Margo Thompson, research associate at the National Association of Home Builders Research Center in Upper Marlboro, said: "Its green feature is that it uses a material that would otherwise go into the landfill."

During the renovation project, the homeowners replaced the fiberglass insulation in the old part of their house with the recycled cellulose insulation.

In their new family room, the couple will lay a ceramic tile that is partly made of recycled material. For the yard, they bought steppingstones made of old tires.

Instead of hardwood flooring, the couple opted for bamboo, which is a renewable product.

For the exterior of the house, they used Hardiplank lap siding, which looks like cedar shingle but is made of fiber-cement panels that are mold-resistant and require less maintenance than wood.

Some of the couple's efforts to go green were unsuccessful. In their quest to preserve forests, they wanted framing lumber certified by the Forest Stewardship Council as sustainably harvested.

"We spent a lot of time trying to find it," Novotny said. "Home Depot buys it, but they mix it in with their other wood. We finally found a place outside of Montreal that had it, but it would've cost too much to bring it down by train. So unfortunately, we gave up."

Although the couple did not convert their house to a solar energy system, they did install three sun tubes, which look like light fixtures but are actually aluminum tubes that are open to the sky although hermetically sealed at the top. They also calculated the shading aspect of a balcony they installed as well as their roof overhangs.

Wendel said the three-story addition will cost about $220,000. He estimates that making the project green will have added $5,000 to it, with the big-ticket item being the ERV ventilation system, which cost about $2,500 in material and labor.

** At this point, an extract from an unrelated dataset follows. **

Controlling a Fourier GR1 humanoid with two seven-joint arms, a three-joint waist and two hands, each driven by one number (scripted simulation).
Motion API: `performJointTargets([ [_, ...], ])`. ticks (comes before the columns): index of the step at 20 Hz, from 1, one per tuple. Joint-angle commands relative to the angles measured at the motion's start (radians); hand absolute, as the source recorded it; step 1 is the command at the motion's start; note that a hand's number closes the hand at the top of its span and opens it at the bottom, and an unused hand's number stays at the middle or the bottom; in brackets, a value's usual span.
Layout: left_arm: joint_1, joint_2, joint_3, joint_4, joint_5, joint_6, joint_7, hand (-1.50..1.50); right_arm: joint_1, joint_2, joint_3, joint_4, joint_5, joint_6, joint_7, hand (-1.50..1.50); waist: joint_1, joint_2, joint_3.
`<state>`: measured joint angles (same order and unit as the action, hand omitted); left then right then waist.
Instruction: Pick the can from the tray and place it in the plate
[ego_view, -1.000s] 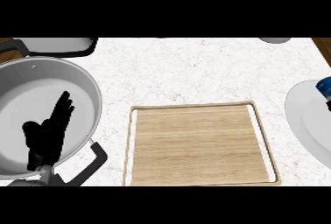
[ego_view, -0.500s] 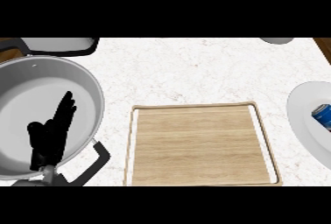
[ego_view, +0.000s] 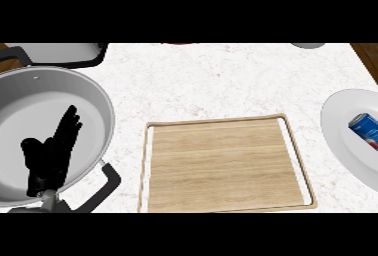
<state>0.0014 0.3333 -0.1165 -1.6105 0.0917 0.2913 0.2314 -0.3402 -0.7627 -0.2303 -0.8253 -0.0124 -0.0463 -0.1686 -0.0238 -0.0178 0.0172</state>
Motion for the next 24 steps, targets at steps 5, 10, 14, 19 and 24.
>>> performJointTargets([
  [5,0.016,-0.065,-0.049,0.048,-0.014,-0.009,0.007,0.00,0.081,0.007,-0.200,0.127,-0.201,0.164,-0.221,-1.50,0.018,0.021,-0.015],
  [10,-0.038,-0.077,-0.027,0.100,-0.020,-0.028,0.011,0.00,0.099,-0.023,-0.211,0.130,-0.217,0.259,-0.257,-1.50,0.018,0.020,-0.017],
  [14,-0.015,-0.096,-0.034,0.092,-0.029,-0.027,0.017,0.00,0.129,0.008,-0.211,0.121,-0.219,0.272,-0.315,-1.50,0.019,0.020,-0.017],
  [19,-0.025,-0.119,-0.020,0.141,-0.052,-0.033,-0.038,0.00,0.130,0.025,-0.201,0.133,-0.185,0.225,-0.346,-1.50,0.020,0.021,-0.017],
  [24,-0.051,-0.143,-0.028,0.152,-0.076,-0.026,-0.016,0.00,0.096,0.043,-0.174,0.160,-0.142,0.152,-0.308,-1.50,0.024,0.024,-0.017],
])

"We didn't do anything that exotic," Wendel said. "And it wasn't that difficult, or expensive, to do." Wendel said that the ERV will pay for itself in lower energy bills within two to three years. He predicts that all the green elements in the house will pay for themselves sooner rather than later.

Architect Smith agrees. "This house is going to cost a lot less to run than other houses," he said.

McDougal said he was dubious when the couple first told him they wanted a green addition.

"I thought it was a bit out-there," he said. "I didn't think they'd do half the things they said they would. But when Sandra gave me a three-ring binder full of brochures, pamphlets and literature, I knew they were serious."

The project is scheduled to be completed in June. Both McDougal and Smith say they've learned a lot about green building and will take many of the practices, such as using blown-in recycled cellulose insulation and low-VOC caulking glue and paint, to subsequent jobs.

"This project turned the light bulb on for me," McDougal said. "Some things I'm going to just do automatically now."

Most remodeling projects are stressful to homeowners, and the Novotny-Wendel household has had its share of upheaval: The couple and their 9-year-old son, Alex, have been sleeping on mattresses on the floor in various rooms of the house during the 10 months of construction. Many of their belongings are in a storage shed on the front lawn.

But Novotny insists she has had the "most fun year of her life" working on her green addition, although she admits the project couldn't have happened if she weren't a consultant who works from home.

"We've been thinking about doing a green house for a long time," she said. "It's been like a giant arts and crafts project."

Cement-based siding was added to the addition as well as the original part of the house. Ivan Sandau, left, applies cellulose insulation, as his son, Gary, pushes it in place. Jim Grable sucks up loose insulation that is then recycled into the blower.